## What the task asks:
Please quote exactly the lines below from the line containing "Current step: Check" to the line containing "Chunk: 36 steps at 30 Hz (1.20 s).", both lines included, and nothing else.

## Task input:
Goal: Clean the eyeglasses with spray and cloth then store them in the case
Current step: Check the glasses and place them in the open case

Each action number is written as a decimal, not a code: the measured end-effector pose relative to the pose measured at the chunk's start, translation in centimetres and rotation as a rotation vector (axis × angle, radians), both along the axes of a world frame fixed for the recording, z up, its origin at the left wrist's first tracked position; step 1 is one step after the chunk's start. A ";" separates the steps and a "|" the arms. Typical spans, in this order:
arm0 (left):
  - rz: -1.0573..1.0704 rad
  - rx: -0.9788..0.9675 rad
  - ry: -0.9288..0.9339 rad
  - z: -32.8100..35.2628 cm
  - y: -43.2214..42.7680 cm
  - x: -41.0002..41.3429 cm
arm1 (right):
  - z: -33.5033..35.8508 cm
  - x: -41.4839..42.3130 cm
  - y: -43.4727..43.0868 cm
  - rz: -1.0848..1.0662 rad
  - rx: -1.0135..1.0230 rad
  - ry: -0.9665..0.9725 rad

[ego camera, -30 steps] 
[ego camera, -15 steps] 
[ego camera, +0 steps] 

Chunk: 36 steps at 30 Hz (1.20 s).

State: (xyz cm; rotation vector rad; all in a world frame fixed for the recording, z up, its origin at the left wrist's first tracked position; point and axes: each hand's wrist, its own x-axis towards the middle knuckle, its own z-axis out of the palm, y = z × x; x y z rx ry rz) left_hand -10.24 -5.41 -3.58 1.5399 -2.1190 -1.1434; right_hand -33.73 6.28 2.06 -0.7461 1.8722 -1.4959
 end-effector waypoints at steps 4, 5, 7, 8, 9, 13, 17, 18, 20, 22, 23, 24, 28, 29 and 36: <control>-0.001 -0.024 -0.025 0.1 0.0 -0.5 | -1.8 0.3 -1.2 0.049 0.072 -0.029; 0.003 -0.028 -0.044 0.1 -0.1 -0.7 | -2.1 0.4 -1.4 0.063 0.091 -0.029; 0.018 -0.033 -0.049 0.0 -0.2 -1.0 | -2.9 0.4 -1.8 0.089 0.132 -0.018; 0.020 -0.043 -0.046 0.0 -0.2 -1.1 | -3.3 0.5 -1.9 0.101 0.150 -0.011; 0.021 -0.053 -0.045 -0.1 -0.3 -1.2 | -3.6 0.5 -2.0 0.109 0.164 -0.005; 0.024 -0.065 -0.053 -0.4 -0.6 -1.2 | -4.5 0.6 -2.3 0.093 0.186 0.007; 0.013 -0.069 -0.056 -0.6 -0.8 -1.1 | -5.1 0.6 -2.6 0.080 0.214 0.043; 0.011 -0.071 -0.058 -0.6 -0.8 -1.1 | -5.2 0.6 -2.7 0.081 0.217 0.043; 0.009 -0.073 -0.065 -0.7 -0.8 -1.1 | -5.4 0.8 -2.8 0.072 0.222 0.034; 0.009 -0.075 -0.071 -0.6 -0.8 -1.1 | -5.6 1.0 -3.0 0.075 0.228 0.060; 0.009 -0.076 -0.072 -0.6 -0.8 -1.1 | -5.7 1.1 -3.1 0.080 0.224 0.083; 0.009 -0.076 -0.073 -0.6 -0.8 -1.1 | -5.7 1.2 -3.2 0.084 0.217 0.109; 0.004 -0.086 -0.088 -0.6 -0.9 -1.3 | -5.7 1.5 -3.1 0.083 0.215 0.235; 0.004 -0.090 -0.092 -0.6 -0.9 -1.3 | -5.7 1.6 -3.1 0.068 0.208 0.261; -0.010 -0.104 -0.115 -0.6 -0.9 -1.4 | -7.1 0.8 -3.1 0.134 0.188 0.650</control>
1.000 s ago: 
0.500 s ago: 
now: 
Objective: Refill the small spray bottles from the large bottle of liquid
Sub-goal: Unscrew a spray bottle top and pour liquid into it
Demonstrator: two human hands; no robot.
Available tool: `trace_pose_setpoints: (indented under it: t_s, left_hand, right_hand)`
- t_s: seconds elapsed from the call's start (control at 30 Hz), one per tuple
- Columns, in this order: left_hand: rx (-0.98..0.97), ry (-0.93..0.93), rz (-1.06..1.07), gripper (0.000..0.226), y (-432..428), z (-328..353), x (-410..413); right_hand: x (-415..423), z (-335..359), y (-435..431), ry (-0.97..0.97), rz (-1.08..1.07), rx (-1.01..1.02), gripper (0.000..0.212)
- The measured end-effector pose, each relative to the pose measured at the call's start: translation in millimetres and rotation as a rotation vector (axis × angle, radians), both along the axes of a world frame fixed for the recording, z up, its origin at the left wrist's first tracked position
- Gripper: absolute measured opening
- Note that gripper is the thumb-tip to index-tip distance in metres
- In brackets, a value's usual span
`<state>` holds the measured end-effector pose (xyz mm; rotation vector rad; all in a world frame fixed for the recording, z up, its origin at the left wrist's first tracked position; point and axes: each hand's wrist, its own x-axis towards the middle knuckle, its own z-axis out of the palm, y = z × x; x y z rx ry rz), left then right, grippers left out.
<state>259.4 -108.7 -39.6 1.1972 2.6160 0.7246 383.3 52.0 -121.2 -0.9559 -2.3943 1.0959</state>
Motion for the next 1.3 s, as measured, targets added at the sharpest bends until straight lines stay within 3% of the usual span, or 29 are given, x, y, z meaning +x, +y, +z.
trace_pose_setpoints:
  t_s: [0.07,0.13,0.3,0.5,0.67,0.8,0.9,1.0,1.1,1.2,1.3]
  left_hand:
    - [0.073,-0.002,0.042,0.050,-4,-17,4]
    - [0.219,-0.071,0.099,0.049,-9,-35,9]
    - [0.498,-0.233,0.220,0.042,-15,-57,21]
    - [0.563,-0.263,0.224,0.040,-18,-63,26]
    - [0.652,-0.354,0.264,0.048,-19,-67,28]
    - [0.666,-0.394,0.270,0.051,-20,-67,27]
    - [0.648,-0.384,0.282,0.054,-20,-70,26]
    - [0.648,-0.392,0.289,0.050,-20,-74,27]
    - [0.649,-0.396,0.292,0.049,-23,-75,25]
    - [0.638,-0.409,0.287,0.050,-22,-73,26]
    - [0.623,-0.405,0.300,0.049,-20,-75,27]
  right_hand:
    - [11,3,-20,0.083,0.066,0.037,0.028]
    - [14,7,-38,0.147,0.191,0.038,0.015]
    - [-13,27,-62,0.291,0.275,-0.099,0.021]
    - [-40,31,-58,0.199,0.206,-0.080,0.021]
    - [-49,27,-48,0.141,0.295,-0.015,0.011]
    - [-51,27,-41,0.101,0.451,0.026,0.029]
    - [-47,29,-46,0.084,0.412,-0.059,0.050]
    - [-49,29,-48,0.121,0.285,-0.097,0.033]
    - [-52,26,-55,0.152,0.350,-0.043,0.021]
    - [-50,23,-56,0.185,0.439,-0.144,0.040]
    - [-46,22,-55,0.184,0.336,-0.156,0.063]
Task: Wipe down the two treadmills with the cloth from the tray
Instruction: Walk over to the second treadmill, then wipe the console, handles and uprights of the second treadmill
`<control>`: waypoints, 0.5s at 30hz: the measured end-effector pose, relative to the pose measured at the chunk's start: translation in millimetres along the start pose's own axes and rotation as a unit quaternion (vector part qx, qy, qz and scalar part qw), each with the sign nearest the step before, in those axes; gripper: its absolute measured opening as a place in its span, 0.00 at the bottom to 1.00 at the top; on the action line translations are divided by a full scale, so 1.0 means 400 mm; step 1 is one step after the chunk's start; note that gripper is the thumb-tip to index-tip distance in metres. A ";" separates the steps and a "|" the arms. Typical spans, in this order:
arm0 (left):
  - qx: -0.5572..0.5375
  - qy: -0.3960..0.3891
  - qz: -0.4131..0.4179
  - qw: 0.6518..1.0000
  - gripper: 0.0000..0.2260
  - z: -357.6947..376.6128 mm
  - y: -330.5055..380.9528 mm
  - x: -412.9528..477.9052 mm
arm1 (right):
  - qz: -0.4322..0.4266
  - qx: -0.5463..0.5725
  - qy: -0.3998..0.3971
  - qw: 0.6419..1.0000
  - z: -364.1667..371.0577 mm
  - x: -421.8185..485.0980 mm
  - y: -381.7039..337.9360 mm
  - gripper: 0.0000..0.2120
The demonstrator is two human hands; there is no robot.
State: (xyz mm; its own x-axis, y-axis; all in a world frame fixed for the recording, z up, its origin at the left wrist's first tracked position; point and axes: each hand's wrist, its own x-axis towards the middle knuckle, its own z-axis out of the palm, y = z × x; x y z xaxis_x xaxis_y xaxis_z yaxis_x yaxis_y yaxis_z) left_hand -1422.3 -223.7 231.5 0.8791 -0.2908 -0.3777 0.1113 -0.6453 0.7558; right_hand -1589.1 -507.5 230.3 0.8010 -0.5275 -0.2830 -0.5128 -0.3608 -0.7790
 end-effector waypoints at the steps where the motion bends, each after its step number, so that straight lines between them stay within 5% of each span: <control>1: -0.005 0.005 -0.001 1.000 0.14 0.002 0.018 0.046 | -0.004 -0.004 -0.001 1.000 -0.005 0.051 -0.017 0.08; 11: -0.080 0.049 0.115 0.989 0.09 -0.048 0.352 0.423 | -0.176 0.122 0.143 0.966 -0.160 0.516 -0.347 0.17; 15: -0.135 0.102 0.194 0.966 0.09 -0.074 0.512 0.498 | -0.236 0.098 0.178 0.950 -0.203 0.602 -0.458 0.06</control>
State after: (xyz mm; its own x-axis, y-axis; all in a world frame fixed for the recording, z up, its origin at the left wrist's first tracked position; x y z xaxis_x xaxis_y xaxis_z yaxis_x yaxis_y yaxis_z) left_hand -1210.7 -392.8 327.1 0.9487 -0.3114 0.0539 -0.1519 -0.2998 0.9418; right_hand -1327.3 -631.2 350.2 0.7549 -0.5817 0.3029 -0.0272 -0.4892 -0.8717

## Result of the exercise:
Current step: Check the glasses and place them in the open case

Each action number is written as a decimal, not a code: the measured end-effector pose relative to the pose measured at the chunk's start, translation in centimetres and rotation as a rotation vector (axis × angle, radians), both along the axes of a world frame fixed for the recording, z up, its origin at the left wrist's first tracked position; step 1 is one step after the chunk's start. A ";" separates the steps and a "|" the arms. Typical spans, in this order:
arm0 (left):
  - rz: -1.0573..1.0704 rad
  - rx: -0.9788..0.9675 rad
  - ry: -0.9288..0.9339 rad
  - z: -32.8100..35.2628 cm
  - y: -43.2214..42.7680 cm
  - x: -41.0002..41.3429 cm
arm1 (right):
  - z: -33.5033..35.8508 cm
  - x: -41.4839..42.3130 cm
  - y: -43.4727..43.0868 cm
  - rz: -1.0848..1.0662 rad
  - rx: -1.0135..1.0230 rad
  - ry: -0.9665..0.9725 rad

[ego camera, -30 steps] 
[ego camera, -15 steps] 
[ego camera, +0 steps] 

Chunk: 36 steps at 30 Hz (1.20 s).

Nothing further is needed to complete this exercise.